The metaclass gets created at the moment when its type is passed to the class constructor (not when the object is instantiated).
The interesting thing is that by default __init__ of parent classes never gets called, only the __init__ of the lowest class in the hierarchy!
It works the same for classes without a metaclass explicitly defined (they probably use type by default)
In some sense, this is probably unsurprising. That is why in Pytorch when we were inheriting from nn.Module we had to do the following:
class Model(nn.Module):
def __init__(self):
super().__init__()
It is quite nice to peak behind the curtain though
More interestingly, when we call super() the current instance is passed on to __init__ higher level in the hierarchy! This is contrary to the idea I held in my mind before, that with a class hierarchy first Parent.__new__ gets called, it passes the instance to its Parent.__init__ and then we repeat the process for the lower class (this wouldn’t make sense now that I think about it).
Even though a __new__ and an __init__ should live on the same class, they both are two separate streams of actions! First we follow the hierarchy for creating an instance (__new__) and afterwards we follow the hierarchy for instantiating the instance (__init__) that we got in the earlier step.
I was trying to create DataLoader for Image to Image model. Now both input and output are separate images which I would prefer to see side by side. Should I use matplotlib to plot images or is there a easier way in the library.
These walkthroughs are a very good idea to understand the library!
Question about today’s walkthrough (it is the first I attended so I am not sure if this was explained previously): what is function dispatch in Python?
Someone correct me if I’m wrong: Regarding the Transform class, we tag our functions with the @Transform decorator to allow our functions to be compatible with each other, via flowing data through the encode/decode in a pipeline.
Optionally, we can inherit from the Transform class to give specific functions some state (to use when encoding/decoding, such as storing the mean and std for Normalization).
This is the same way I understood it. Of course, no one stops you from using the class even if you don’t have a state, but that would probably not be the best way to do it.
More generally, fastai v2 tries to let you avoid using inheritance where possible, by allowing you to pass functions instead of overriding them (e.g. as we saw in DataLoader). This is both more friendly for new users (they don’t have to learn OO if they don’t need stateful behavior) and makes some code a bit simpler.

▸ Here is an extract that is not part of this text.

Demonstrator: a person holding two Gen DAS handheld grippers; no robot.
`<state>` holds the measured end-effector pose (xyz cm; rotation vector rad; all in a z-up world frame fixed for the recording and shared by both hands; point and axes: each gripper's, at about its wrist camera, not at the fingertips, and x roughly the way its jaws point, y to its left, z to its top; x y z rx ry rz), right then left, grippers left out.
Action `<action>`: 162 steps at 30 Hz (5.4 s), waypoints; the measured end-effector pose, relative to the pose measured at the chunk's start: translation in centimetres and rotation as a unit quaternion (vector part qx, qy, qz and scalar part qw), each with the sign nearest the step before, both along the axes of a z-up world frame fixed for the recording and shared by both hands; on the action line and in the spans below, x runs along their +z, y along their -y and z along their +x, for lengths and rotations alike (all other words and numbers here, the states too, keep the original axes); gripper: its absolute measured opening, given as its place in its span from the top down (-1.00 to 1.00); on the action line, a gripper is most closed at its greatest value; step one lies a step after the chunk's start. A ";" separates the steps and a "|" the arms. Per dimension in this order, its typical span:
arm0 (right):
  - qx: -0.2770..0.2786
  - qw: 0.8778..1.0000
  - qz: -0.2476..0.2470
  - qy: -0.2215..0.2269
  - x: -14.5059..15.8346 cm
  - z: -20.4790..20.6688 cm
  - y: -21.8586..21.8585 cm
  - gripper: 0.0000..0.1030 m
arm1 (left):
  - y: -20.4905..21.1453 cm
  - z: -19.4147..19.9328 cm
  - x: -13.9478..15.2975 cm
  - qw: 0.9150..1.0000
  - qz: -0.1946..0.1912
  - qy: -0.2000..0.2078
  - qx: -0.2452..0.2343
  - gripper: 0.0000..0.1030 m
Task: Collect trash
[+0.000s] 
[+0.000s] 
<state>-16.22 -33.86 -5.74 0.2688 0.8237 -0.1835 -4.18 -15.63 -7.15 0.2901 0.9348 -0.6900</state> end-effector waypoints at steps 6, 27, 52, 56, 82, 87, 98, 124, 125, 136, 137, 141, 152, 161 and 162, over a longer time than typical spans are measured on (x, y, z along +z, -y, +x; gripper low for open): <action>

Today’s walkthrough was absolutely great! I learnt more about python in the last 4 days than the last 3 years :-). But I have a few doubts after listening to today’s walkthrough. My understanding was that in a tuple if individual element of a tuple needs to be selectively transformed we need @TupleTransform whereas for a combination of image and label tuple we could do that using @Transform itself. So why is the @TupleTransform there and what is the difference between that and @Transform. Also what is the code in @Transform that allows the use of direct functions being applied like an encodes even though encodes is not defined in that function. I am talking about the norm function used to normalise the image. We used @Transform decorator to provide the subclassing to this function. But how is norm function triggered as encodes call here.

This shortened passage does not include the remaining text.